▸ **THE DATA**
'''
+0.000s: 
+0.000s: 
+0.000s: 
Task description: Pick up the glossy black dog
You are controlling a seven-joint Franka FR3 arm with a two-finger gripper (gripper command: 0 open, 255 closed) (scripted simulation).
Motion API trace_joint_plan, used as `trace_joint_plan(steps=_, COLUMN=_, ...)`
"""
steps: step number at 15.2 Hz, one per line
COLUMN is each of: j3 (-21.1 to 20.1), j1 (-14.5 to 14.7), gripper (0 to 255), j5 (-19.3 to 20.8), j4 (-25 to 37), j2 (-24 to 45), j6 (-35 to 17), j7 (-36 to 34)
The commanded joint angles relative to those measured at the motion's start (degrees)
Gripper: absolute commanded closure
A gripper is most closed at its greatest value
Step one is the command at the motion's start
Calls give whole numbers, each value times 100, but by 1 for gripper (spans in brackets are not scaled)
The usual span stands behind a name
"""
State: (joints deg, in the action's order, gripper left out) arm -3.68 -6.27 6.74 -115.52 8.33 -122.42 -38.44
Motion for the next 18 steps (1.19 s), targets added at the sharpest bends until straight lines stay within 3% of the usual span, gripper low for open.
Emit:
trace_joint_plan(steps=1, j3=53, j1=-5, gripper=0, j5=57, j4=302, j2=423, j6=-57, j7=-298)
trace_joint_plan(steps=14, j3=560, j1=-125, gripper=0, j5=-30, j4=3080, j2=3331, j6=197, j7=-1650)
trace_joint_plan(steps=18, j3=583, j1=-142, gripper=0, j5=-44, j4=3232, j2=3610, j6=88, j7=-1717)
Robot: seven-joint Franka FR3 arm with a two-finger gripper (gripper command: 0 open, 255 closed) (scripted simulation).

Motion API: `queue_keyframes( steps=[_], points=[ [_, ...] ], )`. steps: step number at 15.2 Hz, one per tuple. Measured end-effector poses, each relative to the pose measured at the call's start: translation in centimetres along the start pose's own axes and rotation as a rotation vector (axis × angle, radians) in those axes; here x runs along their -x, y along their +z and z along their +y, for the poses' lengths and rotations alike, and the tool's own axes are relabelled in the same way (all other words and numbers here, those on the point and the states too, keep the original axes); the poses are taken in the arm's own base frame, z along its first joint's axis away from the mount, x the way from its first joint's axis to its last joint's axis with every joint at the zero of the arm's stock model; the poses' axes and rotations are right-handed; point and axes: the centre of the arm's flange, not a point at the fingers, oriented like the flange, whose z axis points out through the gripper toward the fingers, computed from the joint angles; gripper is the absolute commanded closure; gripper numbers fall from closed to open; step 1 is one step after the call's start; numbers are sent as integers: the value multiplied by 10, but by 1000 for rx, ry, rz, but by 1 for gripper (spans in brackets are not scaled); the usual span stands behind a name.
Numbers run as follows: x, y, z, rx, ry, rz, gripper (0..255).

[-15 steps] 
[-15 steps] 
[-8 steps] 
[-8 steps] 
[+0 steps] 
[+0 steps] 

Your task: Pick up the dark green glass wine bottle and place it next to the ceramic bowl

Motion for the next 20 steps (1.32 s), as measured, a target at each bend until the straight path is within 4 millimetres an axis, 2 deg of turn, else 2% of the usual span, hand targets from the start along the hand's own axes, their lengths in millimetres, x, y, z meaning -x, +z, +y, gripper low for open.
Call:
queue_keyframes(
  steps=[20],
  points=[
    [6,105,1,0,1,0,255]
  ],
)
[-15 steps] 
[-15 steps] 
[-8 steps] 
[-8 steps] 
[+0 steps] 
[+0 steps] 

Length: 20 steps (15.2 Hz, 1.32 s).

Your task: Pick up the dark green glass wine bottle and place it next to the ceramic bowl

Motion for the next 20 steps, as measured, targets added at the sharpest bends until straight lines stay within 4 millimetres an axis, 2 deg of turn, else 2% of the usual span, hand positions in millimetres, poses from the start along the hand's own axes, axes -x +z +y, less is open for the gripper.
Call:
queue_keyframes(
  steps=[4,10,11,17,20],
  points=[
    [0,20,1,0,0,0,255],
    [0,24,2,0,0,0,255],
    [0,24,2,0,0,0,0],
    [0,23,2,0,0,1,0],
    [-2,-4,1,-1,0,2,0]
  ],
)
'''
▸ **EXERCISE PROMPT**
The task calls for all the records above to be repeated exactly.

▸ **TASK OUTPUT**
+0.000s: 
+0.000s: 
+0.000s: 
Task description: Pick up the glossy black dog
You are controlling a seven-joint Franka FR3 arm with a two-finger gripper (gripper command: 0 open, 255 closed) (scripted simulation).
Motion API trace_joint_plan, used as `trace_joint_plan(steps=_, COLUMN=_, ...)`
"""
steps: step number at 15.2 Hz, one per line
COLUMN is each of: j3 (-21.1 to 20.1), j1 (-14.5 to 14.7), gripper (0 to 255), j5 (-19.3 to 20.8), j4 (-25 to 37), j2 (-24 to 45), j6 (-35 to 17), j7 (-36 to 34)
The commanded joint angles relative to those measured at the motion's start (degrees)
Gripper: absolute commanded closure
A gripper is most closed at its greatest value
Step one is the command at the motion's start
Calls give whole numbers, each value times 100, but by 1 for gripper (spans in brackets are not scaled)
The usual span stands behind a name
"""
State: (joints deg, in the action's order, gripper left out) arm -3.68 -6.27 6.74 -115.52 8.33 -122.42 -38.44
Motion for the next 18 steps (1.19 s), targets added at the sharpest bends until straight lines stay within 3% of the usual span, gripper low for open.
Emit:
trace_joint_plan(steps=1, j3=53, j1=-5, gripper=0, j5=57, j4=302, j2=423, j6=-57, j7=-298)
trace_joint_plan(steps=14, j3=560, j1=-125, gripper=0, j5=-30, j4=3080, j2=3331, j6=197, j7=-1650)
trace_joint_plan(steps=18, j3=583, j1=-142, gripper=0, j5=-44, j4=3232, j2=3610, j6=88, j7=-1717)
Robot: seven-joint Franka FR3 arm with a two-finger gripper (gripper command: 0 open, 255 closed) (scripted simulation).

Motion API: `queue_keyframes( steps=[_], points=[ [_, ...] ], )`. steps: step number at 15.2 Hz, one per tuple. Measured end-effector poses, each relative to the pose measured at the call's start: translation in centimetres along the start pose's own axes and rotation as a rotation vector (axis × angle, radians) in those axes; here x runs along their -x, y along their +z and z along their +y, for the poses' lengths and rotations alike, and the tool's own axes are relabelled in the same way (all other words and numbers here, those on the point and the states too, keep the original axes); the poses are taken in the arm's own base frame, z along its first joint's axis away from the mount, x the way from its first joint's axis to its last joint's axis with every joint at the zero of the arm's stock model; the poses' axes and rotations are right-handed; point and axes: the centre of the arm's flange, not a point at the fingers, oriented like the flange, whose z axis points out through the gripper toward the fingers, computed from the joint angles; gripper is the absolute commanded closure; gripper numbers fall from closed to open; step 1 is one step after the call's start; numbers are sent as integers: the value multiplied by 10, but by 1000 for rx, ry, rz, but by 1 for gripper (spans in brackets are not scaled); the usual span stands behind a name.
Numbers run as follows: x, y, z, rx, ry, rz, gripper (0..255).

[-15 steps] 
[-15 steps] 
[-8 steps] 
[-8 steps] 
[+0 steps] 
[+0 steps] 

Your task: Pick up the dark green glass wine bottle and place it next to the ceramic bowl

Motion for the next 20 steps (1.32 s), as measured, a target at each bend until the straight path is within 4 millimetres an axis, 2 deg of turn, else 2% of the usual span, hand targets from the start along the hand's own axes, their lengths in millimetres, x, y, z meaning -x, +z, +y, gripper low for open.
Call:
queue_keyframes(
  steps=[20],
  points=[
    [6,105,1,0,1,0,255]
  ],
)
[-15 steps] 
[-15 steps] 
[-8 steps] 
[-8 steps] 
[+0 steps] 
[+0 steps] 

Length: 20 steps (15.2 Hz, 1.32 s).

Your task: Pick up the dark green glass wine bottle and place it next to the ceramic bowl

Motion for the next 20 steps, as measured, targets added at the sharpest bends until straight lines stay within 4 millimetres an axis, 2 deg of turn, else 2% of the usual span, hand positions in millimetres, poses from the start along the hand's own axes, axes -x +z +y, less is open for the gripper.
Call:
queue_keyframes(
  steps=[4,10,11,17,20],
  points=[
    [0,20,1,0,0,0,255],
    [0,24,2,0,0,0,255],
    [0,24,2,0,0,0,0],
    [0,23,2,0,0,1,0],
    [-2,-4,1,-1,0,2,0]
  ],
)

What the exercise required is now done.